暗がりに放置された光
カンチェルスキス




チューブの歯磨き粉を踏んずけたときのような感覚が
この世をめぐりまわってめぐり殺人、故意による殺人
糞をした犬がアスファルトの上で砂もないのに砂をかけようとする
そのときの手持ち無沙汰の飼い主なんか。
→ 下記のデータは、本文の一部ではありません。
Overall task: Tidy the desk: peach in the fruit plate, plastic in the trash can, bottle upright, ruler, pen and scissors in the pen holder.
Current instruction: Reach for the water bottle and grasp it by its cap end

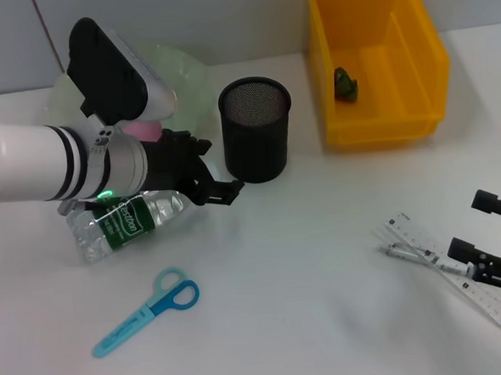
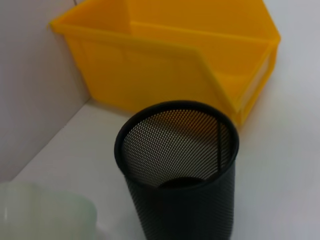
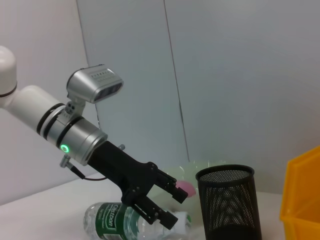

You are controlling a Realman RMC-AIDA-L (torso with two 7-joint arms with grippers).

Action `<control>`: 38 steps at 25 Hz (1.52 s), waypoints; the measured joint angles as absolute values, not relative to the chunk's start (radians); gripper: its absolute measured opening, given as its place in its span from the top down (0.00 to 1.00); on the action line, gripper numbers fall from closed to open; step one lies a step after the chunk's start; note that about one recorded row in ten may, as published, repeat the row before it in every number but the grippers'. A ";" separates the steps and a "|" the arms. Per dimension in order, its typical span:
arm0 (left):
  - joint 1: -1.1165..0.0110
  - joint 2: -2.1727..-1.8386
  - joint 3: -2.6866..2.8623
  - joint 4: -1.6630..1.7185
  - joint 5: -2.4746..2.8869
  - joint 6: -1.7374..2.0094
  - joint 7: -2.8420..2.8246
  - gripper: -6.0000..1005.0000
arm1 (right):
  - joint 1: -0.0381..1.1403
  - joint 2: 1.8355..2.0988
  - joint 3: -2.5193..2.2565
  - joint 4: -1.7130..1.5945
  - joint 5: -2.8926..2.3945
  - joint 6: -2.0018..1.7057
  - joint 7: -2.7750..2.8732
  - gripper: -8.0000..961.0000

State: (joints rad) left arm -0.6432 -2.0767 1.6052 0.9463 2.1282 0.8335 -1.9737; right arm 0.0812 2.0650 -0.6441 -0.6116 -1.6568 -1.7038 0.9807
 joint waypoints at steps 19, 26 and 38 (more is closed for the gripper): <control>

かたわらでわけもなく
勃起して、正直、法律なんてなかった場合、俺はやるかもって、
ふと脳裏をよぎる、スーパーの見切り品を見定めた手で、
ちんけな家族住まう団地の活気を根絶やしにする、ああ、
させてくれよ、あんたたち、放火されたがってるよ、
いっしょに焼け落ちた末にできる黒に出会おうよ、
その上を転がりまわってなんとかいい気分になろうぜ、
極の氷が溶けたとしても、罪深いおれたちは、
表面に浮いたコンビニ袋にしがみついて、
何とか生き延びていられるから、
詰め将棋に負けたときの気分のように
餃子の王将の餃子食って安っぽいげっぷを連発したりして。
見れば、踏んずけられたトマトが地面でつぶれて笑ってる、君かい?
長靴の先でくるくるまわってたエイリアンが、癌にかかって、それで
生き延びている、垂れ下がった葡萄がひと粒ひと粒落ちていく、おのずからそうなってることがこわいよ、ボタンを押して選曲を決められた、今ここで流れてる音楽は、おれの関与を認めないまま、エンディングを迎える、おれは暗がりに放置された光みたいなツラして、ケツをかき、タバコを吸う、歩いて、歩きまくって、何も見つからない、ただ方角を失うことだけができる、体重を失うことができる、
メッツの缶が風でころがって電信柱にぶつかる、そんな軽い衝撃音だけが、おれの中で響いて、やっと抗える
電子レンジの中で豚肉が解凍され終わるあいだまでの時間。